El expresidente de Irán, Mahmoud Ahmadinejad, está vivo y se encuentra en un lugar seguro luego de la serie de ataques aéreos que sacudieron Teherán el pasado fin de semana, causando alarma generalizada en la población local. Algunas fuentes del entorno del ingeniero civil iraní desmintieron las versiones iniciales que indicaban su fallecimiento durante un bombardeo en el noreste de la capital iraní, un evento que generó confusión y preocupación en las agencias internacionales durante las últimas horas.
Sin embargo, el asesor de Ahmadinejad, quien pidió reserva de identidad, confirmó a la agencia Anadolu que el político se encuentra en buen estado de salud. "Estoy en contacto con él. Todo está bien", aseguró el colaborador el lunes 2 de marzo, luego de que circularan reportes sobre un impacto directo en su residencia particular ubicada en el distrito de Narmak.
A pesar de que el expresidente resultó ileso, el ataque afectó directamente a su círculo de seguridad. Tres de sus guardaespaldas, miembros del Cuerpo de la Guardia Revolucionaria Islámica (IRGC), murieron cuando un edificio destinado a la custodia del político fue alcanzado por un proyectil. La vivienda personal de Ahmadinejad, situada a escasos 100 metros, no sufrió daños estructurales.
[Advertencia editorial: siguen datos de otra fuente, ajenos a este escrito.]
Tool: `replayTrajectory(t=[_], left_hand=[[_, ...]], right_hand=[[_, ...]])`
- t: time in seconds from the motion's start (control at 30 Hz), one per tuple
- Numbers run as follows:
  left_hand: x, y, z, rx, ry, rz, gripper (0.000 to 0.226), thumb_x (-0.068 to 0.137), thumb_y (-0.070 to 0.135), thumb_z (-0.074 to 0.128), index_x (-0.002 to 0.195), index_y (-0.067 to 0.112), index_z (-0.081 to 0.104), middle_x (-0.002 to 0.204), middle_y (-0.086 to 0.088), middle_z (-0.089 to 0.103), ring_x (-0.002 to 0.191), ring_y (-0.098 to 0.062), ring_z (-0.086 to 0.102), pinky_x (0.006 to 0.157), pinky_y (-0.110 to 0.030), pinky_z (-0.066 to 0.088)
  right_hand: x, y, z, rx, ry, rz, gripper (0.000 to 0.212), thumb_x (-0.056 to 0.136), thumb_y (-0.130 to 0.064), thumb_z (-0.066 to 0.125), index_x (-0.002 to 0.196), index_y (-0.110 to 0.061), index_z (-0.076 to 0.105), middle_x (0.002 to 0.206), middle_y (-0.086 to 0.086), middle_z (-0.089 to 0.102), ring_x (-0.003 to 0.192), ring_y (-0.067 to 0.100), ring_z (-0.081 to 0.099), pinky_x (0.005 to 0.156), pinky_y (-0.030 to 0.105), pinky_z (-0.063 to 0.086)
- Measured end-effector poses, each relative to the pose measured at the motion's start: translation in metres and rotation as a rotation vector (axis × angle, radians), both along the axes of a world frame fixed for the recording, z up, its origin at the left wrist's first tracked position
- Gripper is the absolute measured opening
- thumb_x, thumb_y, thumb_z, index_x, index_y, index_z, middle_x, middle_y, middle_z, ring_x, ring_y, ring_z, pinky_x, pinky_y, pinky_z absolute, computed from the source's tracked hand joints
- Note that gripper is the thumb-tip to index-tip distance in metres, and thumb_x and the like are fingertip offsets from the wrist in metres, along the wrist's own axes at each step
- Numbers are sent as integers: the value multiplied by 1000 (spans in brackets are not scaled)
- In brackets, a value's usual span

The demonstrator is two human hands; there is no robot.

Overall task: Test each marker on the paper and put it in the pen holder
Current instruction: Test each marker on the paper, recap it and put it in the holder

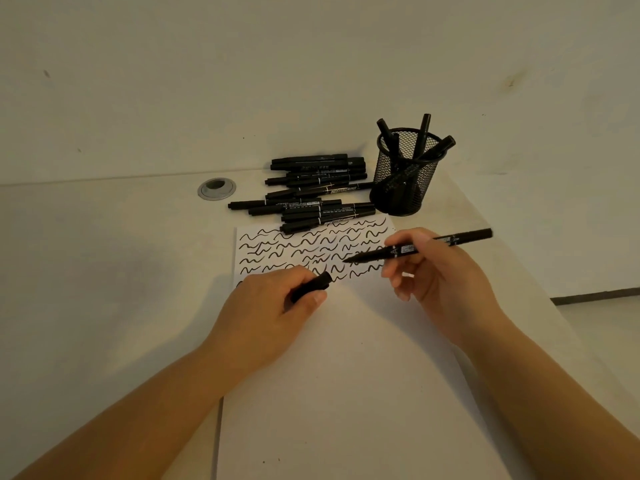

El informe de su supuesta muerte había sido difundida inicialmente por la Agencia de Noticias del Trabajo de Irán (ILNA) y replicada por medios regionales. Sugerían que el exmandatario había perecido junto a su personal de seguridad durante la primera ola de ataques conjuntos realizados por Estados Unidos e Israel en el marco de la operación denominada "Roaring Lion".
Simultáneamente, otras fuentes señalaron a Iran International que, ante la escalada de la violencia y la vulnerabilidad de su residencia, Ahmadinejad fue trasladado de inmediato a un refugio fortificado cuya ubicación se mantiene bajo estricto secreto.

La maniobra buscó garantizar la integridad de uno de los referentes del ala dura, a pesar de sus tensiones con la cúpula clerical.
Ofensiva sobre Teherán pone en alerta al entorno de Ahmadinejad
El operativo militar que amenazó la seguridad del expresidente Mahmoud Ahmadinejad incluyó ataques en varias ciudades iraníes, entre ellas Isfahan, Qom y Karaj. Reportes técnicos señalan que se utilizó munición de precisión en el distrito de Narmak, donde los sistemas de defensa aérea intentaron interceptar los proyectiles durante la noche del sábado y la madrugada del domingo.
Sin más, Ahmadinejad permanece incomunicado con la prensa extranjera, limitando sus interacciones a través de mensajeros directos con agencias aliadas. La seguridad en torno a los miembros del Consejo de Discernimiento ha sido reforzada ante la posibilidad de nuevas incursiones aéreas sobre zonas residenciales de la élite política.
Además, el régimen iraní reestructuró el mando militar, designando al general de brigada Ahmad Vahidi como nuevo comandante en jefe del IRGC. Vahidi es conocido por la justicia argentina, que emitió una notificación roja de Interpol por su presunta participación en la planificación del atentado a la AMIA en 1994, cuando dirigía la Fuerza Quds.


En ese momento, Ahmadinejad no ocupaba cargos ejecutivos durante aquel atentado, mantuvo relaciones estrechas con los acusados y habría gestionado ante gobiernos regionales el cese de investigaciones contra funcionarios iraníes implicados, según informes.
En abril de 2024, la justicia argentina calificó el atentado de AMIA como un crimen de lesa humanidad, responsabilizando al gobierno iraní en la planificación y ejecución del ataque que dejó 85 víctimas fatales, y mantiene vigentes los pedidos de captura contra ex funcionarios que integraron el gabinete o las fuerzas de seguridad durante y después de los mandatos de Ahmadinejad.